А  Б  В  Г  Д  Е  Ж  З  И  Й  К  Л  М  Н  О  П  Р  С  Т  У  Ф  Х  Ц  Ч  Ш  Щ  Э  Ю  Я  AZ

 

Изобретатель густо покраснел. «Похоже, придя сюда, я совершил большую ошибку», – пробормотал он больше для себя, чем для того, чтобы быть услышанным.
– Приношу свои извинения. – Он совсем сник, но саркастическая улыбка Онофре Боувилы преобразила его уныние в гнев: изобретатель вскочил с кресла и устремился к двери. – Вы даже представить себе не можете, что теряете, – сказал он тонким пронзительным голосом.
– И что же такое я теряю? – спросил Онофре Боувила с язвительным спокойствием.

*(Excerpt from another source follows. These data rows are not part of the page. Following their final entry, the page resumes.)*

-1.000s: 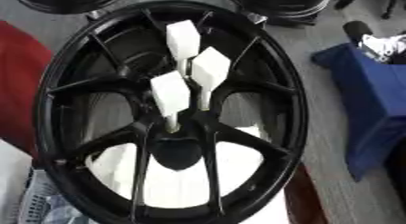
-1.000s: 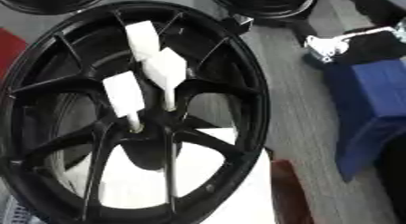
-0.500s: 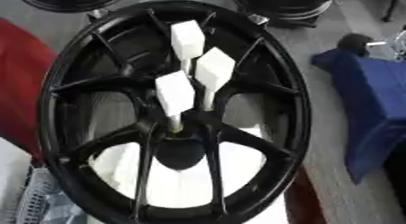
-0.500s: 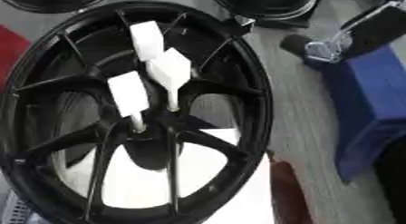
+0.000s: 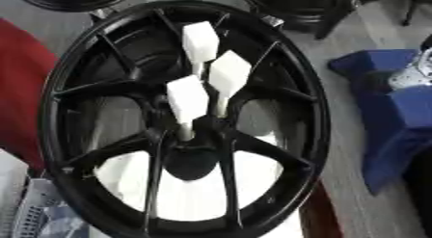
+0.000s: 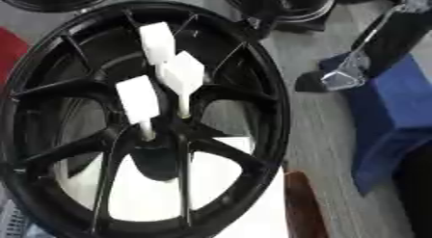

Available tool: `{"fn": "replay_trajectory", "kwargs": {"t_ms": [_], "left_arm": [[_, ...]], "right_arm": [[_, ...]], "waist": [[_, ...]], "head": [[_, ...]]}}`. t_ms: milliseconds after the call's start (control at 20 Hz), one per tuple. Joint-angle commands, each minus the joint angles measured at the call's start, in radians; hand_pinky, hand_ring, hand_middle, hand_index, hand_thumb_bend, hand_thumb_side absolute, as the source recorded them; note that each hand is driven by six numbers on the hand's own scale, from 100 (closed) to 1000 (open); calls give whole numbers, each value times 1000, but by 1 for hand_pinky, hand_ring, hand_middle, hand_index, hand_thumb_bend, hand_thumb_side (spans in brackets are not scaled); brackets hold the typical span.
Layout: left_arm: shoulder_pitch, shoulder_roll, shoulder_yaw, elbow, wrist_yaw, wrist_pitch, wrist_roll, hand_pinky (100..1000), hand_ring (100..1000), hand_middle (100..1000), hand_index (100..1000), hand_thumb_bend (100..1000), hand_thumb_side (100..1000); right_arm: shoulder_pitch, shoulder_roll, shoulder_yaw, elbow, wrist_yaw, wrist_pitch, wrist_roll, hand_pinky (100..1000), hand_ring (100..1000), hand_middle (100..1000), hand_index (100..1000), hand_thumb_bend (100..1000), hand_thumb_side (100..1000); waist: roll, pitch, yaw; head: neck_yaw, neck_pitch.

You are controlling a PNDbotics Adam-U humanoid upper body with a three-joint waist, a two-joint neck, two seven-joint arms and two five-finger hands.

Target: Pull the pin out of the wheel hub.

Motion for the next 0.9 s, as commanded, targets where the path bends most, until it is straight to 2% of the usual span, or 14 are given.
{"fn": "replay_trajectory", "kwargs": {"t_ms": [50, 550, 900], "left_arm": [[-13, 27, -1, -10, -4, -1, -4, 754, 674, 558, 719, 241, 660], [-16, 18, 0, -12, -1, 1, -3, 754, 672, 556, 718, 245, 660], [-18, 13, 2, -14, 0, 3, -1, 754, 672, 556, 717, 247, 659]], "right_arm": [[-56, 9, 31, -10, 19, 16, 41, 871, 762, 700, 790, 373, 350], [-203, 116, 131, -9, 86, 135, 61, 859, 753, 688, 784, 399, 332], [-286, 194, 178, 57, 126, 192, 38, 852, 748, 688, 789, 407, 314]], "waist": [[3, -22, 3], [-2, -16, 24], [-10, -12, 38]], "head": [[-11, -4], [-23, 2], [-28, 8]]}}
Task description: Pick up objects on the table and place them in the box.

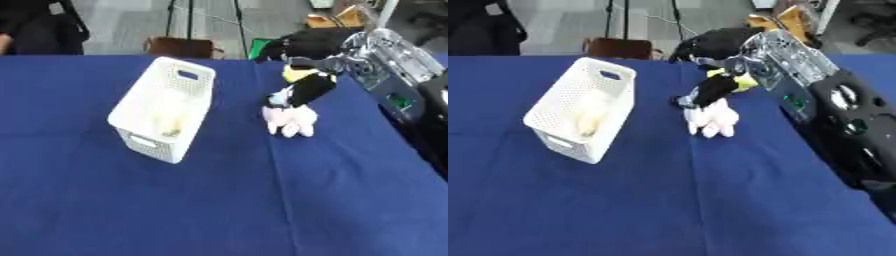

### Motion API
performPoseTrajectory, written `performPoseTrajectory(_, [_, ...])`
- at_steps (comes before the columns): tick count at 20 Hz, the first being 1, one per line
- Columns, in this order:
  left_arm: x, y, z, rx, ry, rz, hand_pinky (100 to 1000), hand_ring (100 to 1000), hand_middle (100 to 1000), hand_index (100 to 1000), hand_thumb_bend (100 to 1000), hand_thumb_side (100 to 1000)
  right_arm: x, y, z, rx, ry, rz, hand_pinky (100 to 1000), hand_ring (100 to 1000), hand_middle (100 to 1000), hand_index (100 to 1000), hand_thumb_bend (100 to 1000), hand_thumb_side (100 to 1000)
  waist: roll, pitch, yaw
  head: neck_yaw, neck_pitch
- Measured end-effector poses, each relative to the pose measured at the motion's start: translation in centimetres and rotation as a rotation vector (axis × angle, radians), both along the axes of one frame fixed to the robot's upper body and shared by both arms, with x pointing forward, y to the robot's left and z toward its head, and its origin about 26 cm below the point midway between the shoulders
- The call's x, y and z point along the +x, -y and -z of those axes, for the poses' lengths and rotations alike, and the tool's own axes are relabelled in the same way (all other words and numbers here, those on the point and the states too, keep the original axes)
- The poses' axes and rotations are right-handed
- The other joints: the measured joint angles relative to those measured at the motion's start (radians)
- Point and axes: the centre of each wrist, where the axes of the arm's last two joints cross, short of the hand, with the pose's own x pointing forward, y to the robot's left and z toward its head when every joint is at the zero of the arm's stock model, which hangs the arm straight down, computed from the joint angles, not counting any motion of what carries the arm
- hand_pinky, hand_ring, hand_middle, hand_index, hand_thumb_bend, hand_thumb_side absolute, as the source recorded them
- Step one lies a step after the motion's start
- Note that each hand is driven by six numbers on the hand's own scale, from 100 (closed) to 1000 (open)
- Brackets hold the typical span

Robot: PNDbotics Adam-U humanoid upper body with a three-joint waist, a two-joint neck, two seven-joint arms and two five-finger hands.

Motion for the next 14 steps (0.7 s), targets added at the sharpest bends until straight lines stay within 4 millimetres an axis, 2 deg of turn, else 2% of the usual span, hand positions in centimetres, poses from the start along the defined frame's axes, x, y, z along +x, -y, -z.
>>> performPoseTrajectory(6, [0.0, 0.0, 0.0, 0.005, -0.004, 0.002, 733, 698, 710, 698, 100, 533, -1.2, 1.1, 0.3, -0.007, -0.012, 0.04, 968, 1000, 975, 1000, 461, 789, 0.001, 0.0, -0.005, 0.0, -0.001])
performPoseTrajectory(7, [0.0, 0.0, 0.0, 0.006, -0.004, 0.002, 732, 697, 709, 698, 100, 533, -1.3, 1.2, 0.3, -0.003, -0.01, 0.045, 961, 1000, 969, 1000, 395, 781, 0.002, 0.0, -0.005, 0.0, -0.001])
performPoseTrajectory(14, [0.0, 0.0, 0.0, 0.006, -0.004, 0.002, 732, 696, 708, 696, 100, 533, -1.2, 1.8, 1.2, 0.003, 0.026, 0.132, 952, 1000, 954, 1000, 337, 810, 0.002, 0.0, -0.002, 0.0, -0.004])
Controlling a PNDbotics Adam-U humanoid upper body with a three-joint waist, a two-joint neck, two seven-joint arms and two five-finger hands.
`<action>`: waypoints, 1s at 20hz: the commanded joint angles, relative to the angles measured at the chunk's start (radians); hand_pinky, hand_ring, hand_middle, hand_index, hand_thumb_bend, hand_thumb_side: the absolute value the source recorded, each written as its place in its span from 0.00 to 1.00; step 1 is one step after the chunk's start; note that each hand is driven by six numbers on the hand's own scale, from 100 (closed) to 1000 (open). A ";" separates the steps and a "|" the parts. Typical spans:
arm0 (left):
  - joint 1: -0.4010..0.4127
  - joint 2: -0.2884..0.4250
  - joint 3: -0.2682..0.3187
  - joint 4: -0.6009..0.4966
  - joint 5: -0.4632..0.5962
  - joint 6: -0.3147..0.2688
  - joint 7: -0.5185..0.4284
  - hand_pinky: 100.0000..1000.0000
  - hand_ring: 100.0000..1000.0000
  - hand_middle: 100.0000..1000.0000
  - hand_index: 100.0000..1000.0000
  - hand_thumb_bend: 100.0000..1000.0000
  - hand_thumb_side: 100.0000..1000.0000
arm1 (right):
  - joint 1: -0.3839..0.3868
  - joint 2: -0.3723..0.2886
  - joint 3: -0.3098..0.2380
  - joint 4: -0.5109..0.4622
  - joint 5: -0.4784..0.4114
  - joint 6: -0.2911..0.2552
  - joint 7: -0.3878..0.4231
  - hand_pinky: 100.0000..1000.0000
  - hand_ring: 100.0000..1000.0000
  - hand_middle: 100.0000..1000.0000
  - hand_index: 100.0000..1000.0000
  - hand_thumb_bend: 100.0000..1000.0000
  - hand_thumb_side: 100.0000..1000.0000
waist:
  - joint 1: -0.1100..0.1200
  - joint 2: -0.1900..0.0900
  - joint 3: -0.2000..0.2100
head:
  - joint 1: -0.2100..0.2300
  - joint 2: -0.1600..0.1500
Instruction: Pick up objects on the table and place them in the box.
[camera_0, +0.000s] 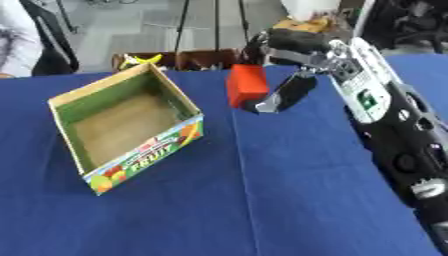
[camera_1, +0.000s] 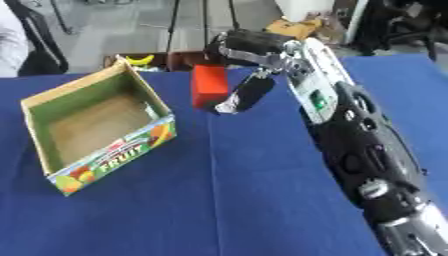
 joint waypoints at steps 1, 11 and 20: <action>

Изобретатель резко повернулся всем телом и с вызовом посмотрел могущественному магнату прямо в лицо: сейчас он чувствовал себя с ним на равных.
– Вы теряете настоящее чудо, – ответил он.
Онофре Боувила разжал кулак. Глаза изобретателя вонзились в алмаз; сияние его граней радужной пылью рассыпалось по шелковому халату Онофре, вытканному восточными узорами.
– Какое чудо может идти в сравнение с этим? – прошептал он.
– Чудо полета, – тут же ответил изобретатель.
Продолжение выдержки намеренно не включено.